Fawn sighed in uncertainty, and continued, “It’s past midsummer. Time to be making and saving. Getting ready for the cold and the dark.”
“Believe me, there is a steady stream of plunkins on their way to winter stores in Bearsford even as we speak. I used to ride that route as a horse boy in the summers, before I was old enough to go for patroller. Though in this season, it’s easier to move the folks to the food than the food to the folks.”
“Only plunkin?”
“The fruit and nuts will be coming on soon. A lot of the pigs we eat here. One per tent per season, so with four tents on this site, that makes four pig-roasts. Fish. Turkey, of course, and the hunters bring in venison from the woods on the mainland. I used to do that as a boy, too, and sometimes I go out with them between patrols. I’ll show you how Stores works tomorrow.”
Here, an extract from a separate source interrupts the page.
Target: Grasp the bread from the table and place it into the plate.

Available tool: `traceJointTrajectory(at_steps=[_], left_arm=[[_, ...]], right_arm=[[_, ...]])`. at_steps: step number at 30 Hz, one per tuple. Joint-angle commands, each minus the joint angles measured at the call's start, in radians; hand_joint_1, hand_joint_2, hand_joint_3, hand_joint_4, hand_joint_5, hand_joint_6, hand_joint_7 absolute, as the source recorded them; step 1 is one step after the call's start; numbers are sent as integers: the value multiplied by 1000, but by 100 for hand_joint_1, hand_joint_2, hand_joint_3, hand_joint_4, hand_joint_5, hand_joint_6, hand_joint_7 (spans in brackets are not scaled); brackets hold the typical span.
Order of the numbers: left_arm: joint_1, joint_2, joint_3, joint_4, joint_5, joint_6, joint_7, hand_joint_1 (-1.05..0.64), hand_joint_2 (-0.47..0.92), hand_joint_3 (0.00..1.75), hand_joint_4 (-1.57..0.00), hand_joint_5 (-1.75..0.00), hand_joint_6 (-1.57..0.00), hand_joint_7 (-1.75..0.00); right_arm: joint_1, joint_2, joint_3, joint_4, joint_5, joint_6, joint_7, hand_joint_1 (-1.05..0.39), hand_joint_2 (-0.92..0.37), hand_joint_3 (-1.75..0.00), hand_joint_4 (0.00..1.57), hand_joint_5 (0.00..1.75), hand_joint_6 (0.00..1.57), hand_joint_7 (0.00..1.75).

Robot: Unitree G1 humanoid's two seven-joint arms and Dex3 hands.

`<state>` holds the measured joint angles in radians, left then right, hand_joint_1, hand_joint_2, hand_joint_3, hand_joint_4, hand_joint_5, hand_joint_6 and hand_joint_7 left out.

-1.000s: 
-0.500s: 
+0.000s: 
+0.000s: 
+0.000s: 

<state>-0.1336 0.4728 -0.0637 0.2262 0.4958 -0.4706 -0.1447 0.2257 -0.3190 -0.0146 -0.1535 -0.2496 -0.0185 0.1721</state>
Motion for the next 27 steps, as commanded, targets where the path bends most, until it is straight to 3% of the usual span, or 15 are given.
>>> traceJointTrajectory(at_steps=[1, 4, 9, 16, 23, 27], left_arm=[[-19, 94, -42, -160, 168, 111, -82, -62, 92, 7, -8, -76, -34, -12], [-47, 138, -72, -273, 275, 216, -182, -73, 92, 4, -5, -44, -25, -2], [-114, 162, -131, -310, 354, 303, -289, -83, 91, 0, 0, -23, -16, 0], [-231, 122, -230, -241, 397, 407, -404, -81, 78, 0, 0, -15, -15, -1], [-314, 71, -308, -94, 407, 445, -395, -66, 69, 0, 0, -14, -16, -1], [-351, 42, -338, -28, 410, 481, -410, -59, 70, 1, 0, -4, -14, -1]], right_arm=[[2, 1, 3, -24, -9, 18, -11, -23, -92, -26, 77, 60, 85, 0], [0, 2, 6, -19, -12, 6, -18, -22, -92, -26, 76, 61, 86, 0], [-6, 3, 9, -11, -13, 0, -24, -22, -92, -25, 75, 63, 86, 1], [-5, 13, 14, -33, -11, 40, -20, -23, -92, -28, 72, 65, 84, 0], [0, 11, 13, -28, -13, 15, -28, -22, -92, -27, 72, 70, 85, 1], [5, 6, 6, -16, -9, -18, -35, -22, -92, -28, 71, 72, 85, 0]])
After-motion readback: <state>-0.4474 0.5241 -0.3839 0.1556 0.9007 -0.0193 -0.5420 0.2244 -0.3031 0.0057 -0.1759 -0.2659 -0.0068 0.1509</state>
She glanced up at him, catching her lower lip with her white teeth. “Dag—what’s our plan, here?” One small hand reached out to trace over his splinted arm. “What happens to me when you go back out on patrol? Because Mari and Razi and Utau—everyone I know—will all be gone then, too.”
He hardly needed groundsense to feel the apprehension in her. “By then, I figure, you’ll be better acquainted with Sarri and Cattagus and Mari’s daughter and her family. Cattagus is Sarri’s uncle, by the way—he’s an Otter by birth, as if you couldn’t tell. My plan is to lie up quiet, get folks used to the idea of you. They will in time, I figure, like they grew used to Sarri’s having two husbands.”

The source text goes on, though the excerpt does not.